As a filmmaker I’ve always been drawn to stories about transition. I thought about how the stores once fully stocked would empty out and the visuals occurring within the confines of the stores. In my mind this was something that needed to be documented. I ran it by my friend Ankur and we set out to get clearance from Treasure Island to document the final days of one of their locations. They never got back to us.


Ankur and I still wanted to tell a story of transition and decided we would document the last days of closing family owned businesses. We met with various businesses across town, some were receptive others were not. We heard about closings from word of mouth and media outlets. As a Chicago transplant I began to think of the project as an archive of these businesses as community pillars and to serve as a sort of remembrance and acknowledgement of their contributions.


We are thankful to the folks and communities at Godfather’s Pizza, Royal Cafe, and Lee Lumber for allowing us to document their final days. 


Cai Thomas

I’ve always been curious and drawn to the reasons why people decide to put down roots in a particular community and what happens when impacts outside of their control upend their lives and force people to leave their homes. 


Last Call gets to the heart of this by capturing three Chicago families across the city who are forced to shut down their long-running small family-owned business. These closures come as broader economic and social forces are reshaping Chicago’s neighborhoods and communities struggle to maintain their sense of place. 
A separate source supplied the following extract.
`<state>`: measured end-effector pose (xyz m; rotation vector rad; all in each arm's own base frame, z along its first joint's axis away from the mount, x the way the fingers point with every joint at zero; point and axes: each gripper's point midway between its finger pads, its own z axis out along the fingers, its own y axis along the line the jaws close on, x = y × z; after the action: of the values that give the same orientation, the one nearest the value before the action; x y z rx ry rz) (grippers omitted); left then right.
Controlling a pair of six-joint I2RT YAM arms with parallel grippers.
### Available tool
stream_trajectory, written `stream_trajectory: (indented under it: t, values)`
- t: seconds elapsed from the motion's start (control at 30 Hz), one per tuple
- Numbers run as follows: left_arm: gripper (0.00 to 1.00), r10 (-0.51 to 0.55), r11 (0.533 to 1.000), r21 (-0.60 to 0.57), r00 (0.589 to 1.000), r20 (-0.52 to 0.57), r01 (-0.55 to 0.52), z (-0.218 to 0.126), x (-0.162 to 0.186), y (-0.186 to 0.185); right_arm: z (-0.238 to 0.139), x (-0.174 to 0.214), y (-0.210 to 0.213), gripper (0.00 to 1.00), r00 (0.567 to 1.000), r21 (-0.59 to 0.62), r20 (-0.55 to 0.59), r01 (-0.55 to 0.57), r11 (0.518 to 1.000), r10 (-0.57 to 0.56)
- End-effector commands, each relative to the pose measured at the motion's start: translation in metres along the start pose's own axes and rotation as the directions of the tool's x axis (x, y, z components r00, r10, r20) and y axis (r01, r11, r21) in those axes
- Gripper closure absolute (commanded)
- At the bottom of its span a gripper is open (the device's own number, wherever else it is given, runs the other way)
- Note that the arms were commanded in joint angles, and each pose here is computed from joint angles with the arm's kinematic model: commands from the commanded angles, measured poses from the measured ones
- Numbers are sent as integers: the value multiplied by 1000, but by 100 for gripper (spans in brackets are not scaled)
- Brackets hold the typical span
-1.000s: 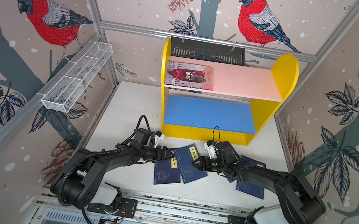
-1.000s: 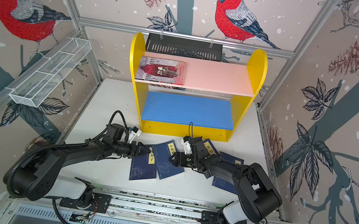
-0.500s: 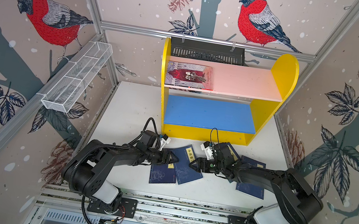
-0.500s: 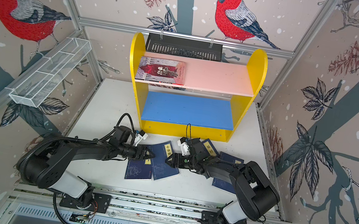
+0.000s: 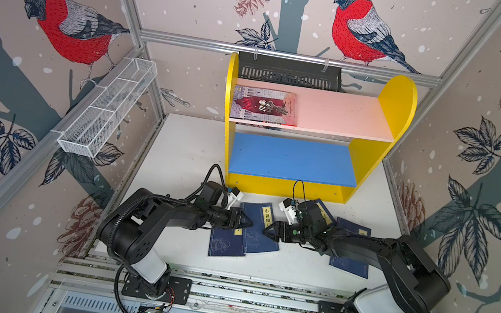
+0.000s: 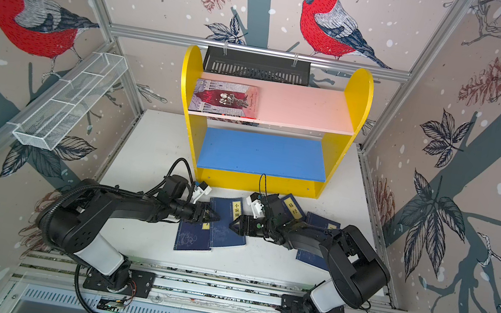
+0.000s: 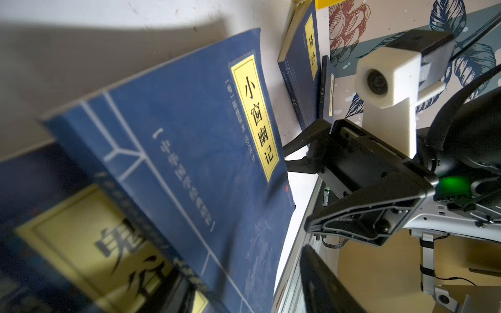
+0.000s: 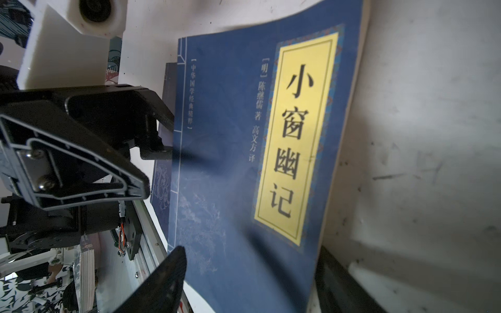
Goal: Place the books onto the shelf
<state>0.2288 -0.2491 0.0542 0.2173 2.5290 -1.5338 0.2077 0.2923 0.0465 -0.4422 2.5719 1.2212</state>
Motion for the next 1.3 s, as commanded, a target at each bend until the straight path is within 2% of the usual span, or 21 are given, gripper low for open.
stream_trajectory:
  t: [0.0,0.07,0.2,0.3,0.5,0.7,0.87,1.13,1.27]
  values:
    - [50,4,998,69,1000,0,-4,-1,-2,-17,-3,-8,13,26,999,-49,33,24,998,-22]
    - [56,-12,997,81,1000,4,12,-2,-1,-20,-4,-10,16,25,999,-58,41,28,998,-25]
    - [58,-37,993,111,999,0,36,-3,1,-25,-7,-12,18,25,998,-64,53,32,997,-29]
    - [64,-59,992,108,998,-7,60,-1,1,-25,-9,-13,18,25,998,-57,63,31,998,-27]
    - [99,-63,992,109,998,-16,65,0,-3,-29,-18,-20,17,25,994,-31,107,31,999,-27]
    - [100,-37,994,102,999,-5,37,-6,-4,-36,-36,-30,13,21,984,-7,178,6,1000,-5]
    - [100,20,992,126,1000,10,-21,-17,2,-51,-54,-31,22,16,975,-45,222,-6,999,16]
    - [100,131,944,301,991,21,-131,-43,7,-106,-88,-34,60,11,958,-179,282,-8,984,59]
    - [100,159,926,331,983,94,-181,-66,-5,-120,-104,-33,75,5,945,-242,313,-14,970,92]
We filmed this series from 2018 - 2019, but the COVID-19 pandemic has exacerbated many of the issues that small family-owned businesses face. With historic unemployment and small businesses closing in neighborhoods almost every day, it’s increasingly clear how incredibly important the corner stores, local cafes, and small restaurants are to creating the culture and character of our communities. 


Documenting these families as they grappled with losing a place they considered home also helped me process losing a place I too once considered home. I saw in them the same feelings me and my family went through: nostalgia, sadness, helplessness and can only hope that our film captures the experience of leaving a community with justice and care.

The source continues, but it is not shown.